Nuh masum yaratıklar olduğuna inandığı hayvanları korurken, kötü olduğuna inandığı insanları gemisine yaklaştırmıyor. Nuh’a göre, dünyayı yaşanmaz duruma getiren insanlar.
Ne var ki filmin finalinde vicdanı ağır basan Nuh, gemisine hayvanların yanı sıra insanları da alarak yaşamını sürdürmesine izin veriyor.
Müslüman ülkelerin yanı sıra Hıristiyan dünyasının da şiddetli tepkileri üzerine, yapımcı şirket filmin kutsal kitaplardan alınmadığını, bu kitaplardan esinlenerek çekildiğini açıklayarak tepkileri göğüslemeye çalıştı.
‘’Nuh:Büyük Tufan’’, dünyanın başlangıcı, insanlığın doğuşu, kötülükler, günahlar ve varoluş hakkında bir hayli düşündürse de, Nuh’un filmin finalinde vicdanına yenik düşerek insanlara uzattığı el, aynı zamanda günümüzde insanlara verilen çok anlamlı bir ders.
Russell Crowe’in Nuh rolündeki muhteşem oyunculuğu ile öne çıktığı film, doğa, çevre ve hayvan dostluğuna yönelik verdiği mesajla alkışı, övgüyü hak ediyor. .
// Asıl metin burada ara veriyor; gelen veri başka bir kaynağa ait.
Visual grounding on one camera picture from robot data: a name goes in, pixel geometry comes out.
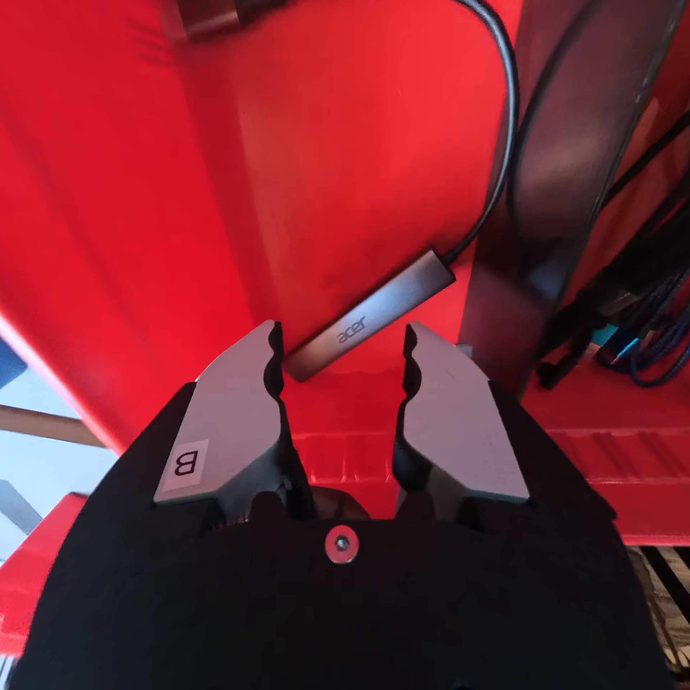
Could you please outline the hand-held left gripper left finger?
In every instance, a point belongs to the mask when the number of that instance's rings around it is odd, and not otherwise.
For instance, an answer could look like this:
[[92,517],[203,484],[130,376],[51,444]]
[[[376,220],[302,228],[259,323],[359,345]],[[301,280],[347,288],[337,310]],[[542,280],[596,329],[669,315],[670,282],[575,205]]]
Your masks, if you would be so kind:
[[294,520],[315,518],[306,471],[281,399],[281,323],[265,321],[198,376],[153,501],[216,502],[226,522],[248,520],[273,493]]

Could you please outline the red plastic bin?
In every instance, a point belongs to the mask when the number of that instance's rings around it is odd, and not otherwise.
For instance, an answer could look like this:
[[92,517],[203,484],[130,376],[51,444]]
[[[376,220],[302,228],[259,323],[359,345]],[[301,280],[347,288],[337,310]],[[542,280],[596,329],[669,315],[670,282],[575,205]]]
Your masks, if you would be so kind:
[[[576,1],[529,92],[507,189],[522,239],[552,250],[556,313],[640,231],[689,198],[689,2]],[[553,392],[526,393],[543,423],[617,513],[633,546],[689,545],[689,372],[634,391],[593,357]]]
[[484,204],[500,58],[453,1],[1,2],[1,339],[120,454],[267,319],[300,345]]

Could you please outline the grey usb hub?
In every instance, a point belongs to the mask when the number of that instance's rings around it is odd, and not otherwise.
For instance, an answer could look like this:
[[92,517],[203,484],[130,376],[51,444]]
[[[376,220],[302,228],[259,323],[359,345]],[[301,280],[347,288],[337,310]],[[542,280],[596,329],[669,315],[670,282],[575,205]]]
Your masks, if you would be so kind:
[[428,250],[289,354],[284,369],[298,382],[309,380],[454,282],[454,272]]

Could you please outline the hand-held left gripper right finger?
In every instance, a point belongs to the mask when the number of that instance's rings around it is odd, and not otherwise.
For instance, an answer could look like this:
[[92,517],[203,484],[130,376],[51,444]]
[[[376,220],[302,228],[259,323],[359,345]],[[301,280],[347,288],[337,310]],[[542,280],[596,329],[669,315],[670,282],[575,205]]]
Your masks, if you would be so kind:
[[403,356],[392,455],[401,495],[426,493],[444,522],[470,498],[525,504],[530,492],[487,375],[420,322],[407,325]]

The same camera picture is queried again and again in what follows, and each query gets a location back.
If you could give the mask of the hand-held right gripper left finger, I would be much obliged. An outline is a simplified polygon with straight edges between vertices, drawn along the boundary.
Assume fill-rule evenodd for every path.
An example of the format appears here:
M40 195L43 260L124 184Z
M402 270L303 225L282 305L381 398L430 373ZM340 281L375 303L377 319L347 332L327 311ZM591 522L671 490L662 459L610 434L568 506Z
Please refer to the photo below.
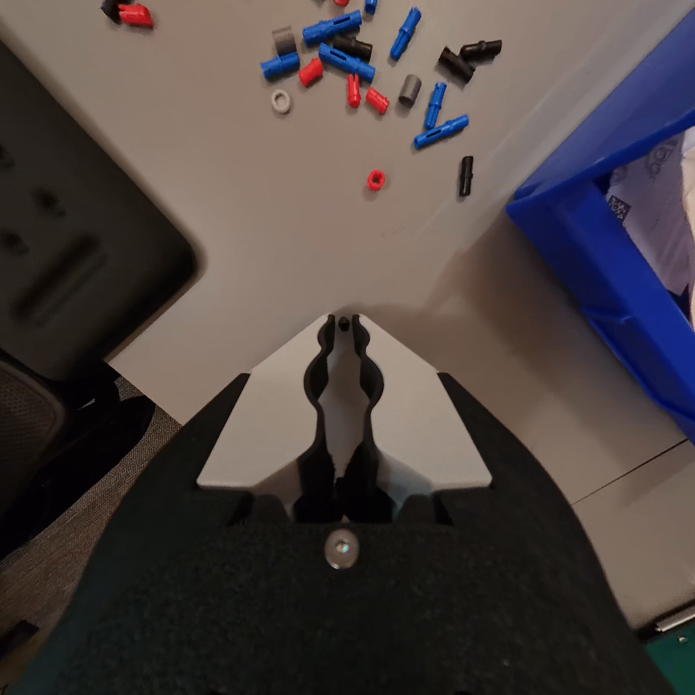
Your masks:
M274 496L299 522L341 519L319 401L335 332L335 316L319 316L251 370L198 487Z

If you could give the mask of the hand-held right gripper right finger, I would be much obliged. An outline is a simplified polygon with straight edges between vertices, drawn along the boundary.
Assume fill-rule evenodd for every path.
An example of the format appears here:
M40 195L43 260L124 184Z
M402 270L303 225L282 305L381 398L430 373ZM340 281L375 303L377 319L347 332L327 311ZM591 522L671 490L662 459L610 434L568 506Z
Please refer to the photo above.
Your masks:
M369 317L352 316L363 434L336 481L343 515L390 523L412 496L483 489L492 476L441 375Z

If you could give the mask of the pile of lego pins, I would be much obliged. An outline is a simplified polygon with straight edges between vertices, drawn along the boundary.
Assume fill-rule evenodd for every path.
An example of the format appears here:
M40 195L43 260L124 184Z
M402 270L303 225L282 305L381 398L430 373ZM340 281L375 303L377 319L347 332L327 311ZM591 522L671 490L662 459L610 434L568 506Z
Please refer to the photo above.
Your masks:
M365 102L379 116L387 113L390 100L372 85L375 79L375 66L372 65L373 46L359 39L358 32L367 16L373 17L378 1L365 1L363 11L338 14L328 20L319 21L302 29L302 42L309 49L317 48L317 56L307 65L301 66L298 41L291 26L283 26L272 31L275 57L261 61L264 78L274 82L296 72L300 83L308 88L323 77L325 66L329 65L347 75L347 105L358 109L362 102L361 83L368 83L364 94ZM101 1L100 9L109 21L134 29L153 30L153 15L140 1ZM396 63L403 56L421 21L421 10L413 6L409 9L403 25L389 50L388 59ZM444 47L437 64L445 73L454 76L462 85L472 79L478 65L491 63L502 50L502 40L480 40L462 45L458 51ZM397 97L398 103L412 109L421 91L422 81L416 74L407 74ZM438 124L447 90L447 82L436 82L427 105L422 132L413 139L413 147L420 151L425 147L451 138L469 125L468 115L449 119ZM271 96L271 104L276 113L287 114L291 109L291 98L287 91L279 88ZM474 157L464 156L460 165L458 197L471 194ZM380 169L371 171L367 188L378 192L386 182L386 175Z

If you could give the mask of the blue plastic bin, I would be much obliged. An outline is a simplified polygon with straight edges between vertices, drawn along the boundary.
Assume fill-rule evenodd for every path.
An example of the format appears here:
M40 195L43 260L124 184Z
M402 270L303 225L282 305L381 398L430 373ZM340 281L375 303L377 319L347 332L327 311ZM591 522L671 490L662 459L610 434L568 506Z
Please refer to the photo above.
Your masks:
M694 127L691 10L531 174L507 213L649 398L694 442L694 324L605 194L618 167Z

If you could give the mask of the clear plastic bag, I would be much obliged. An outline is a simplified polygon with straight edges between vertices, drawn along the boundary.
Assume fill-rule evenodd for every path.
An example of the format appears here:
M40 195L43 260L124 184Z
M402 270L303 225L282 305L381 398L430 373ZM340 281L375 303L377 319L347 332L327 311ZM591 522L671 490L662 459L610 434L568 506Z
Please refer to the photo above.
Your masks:
M694 324L694 128L615 169L605 199Z

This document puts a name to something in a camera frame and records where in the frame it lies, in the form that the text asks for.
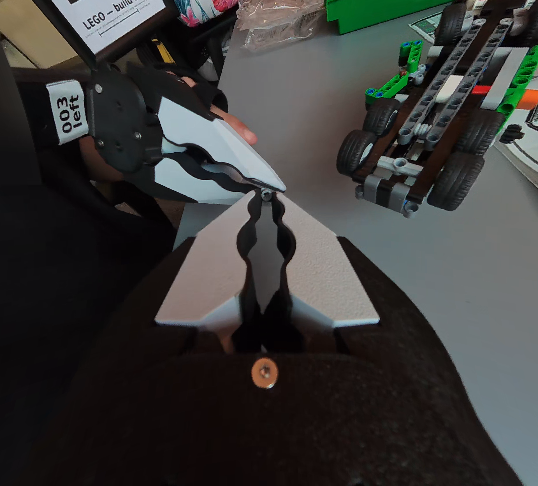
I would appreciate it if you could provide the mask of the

Sahi günümüzde de çevreye, doğaya, hayvanlara zarar veren kim, her gün yaşadığımız kötülükler kimden kaynaklanıyor?
-Mandıra Filozofu-
Sinemalarda bir başka çevre dostu, doğa sevgisini öne çıkaran ‘’Mandıra Filozofu’’ halen gösterimde.
Birol Güven’in senaryosunu yazdığı, Müfit Can Saçıntı’nın yönettiği Bodrum- Çökertme’de çekilen ‘’Mandıra Filozofu’’, parayla her şeyi satın alabileceğini düşünen iş adamı Cavit (Rasim Öztekin)) ile atalarından kalan toprağını satmamaya direnen doğa aşığı, paraya pula değer vermeyen Mustafa Ali’nin (Müfit Can Saçıntı) arasındaki tatlı rekabeti mizahi bir yaklaşımla anlatıyor.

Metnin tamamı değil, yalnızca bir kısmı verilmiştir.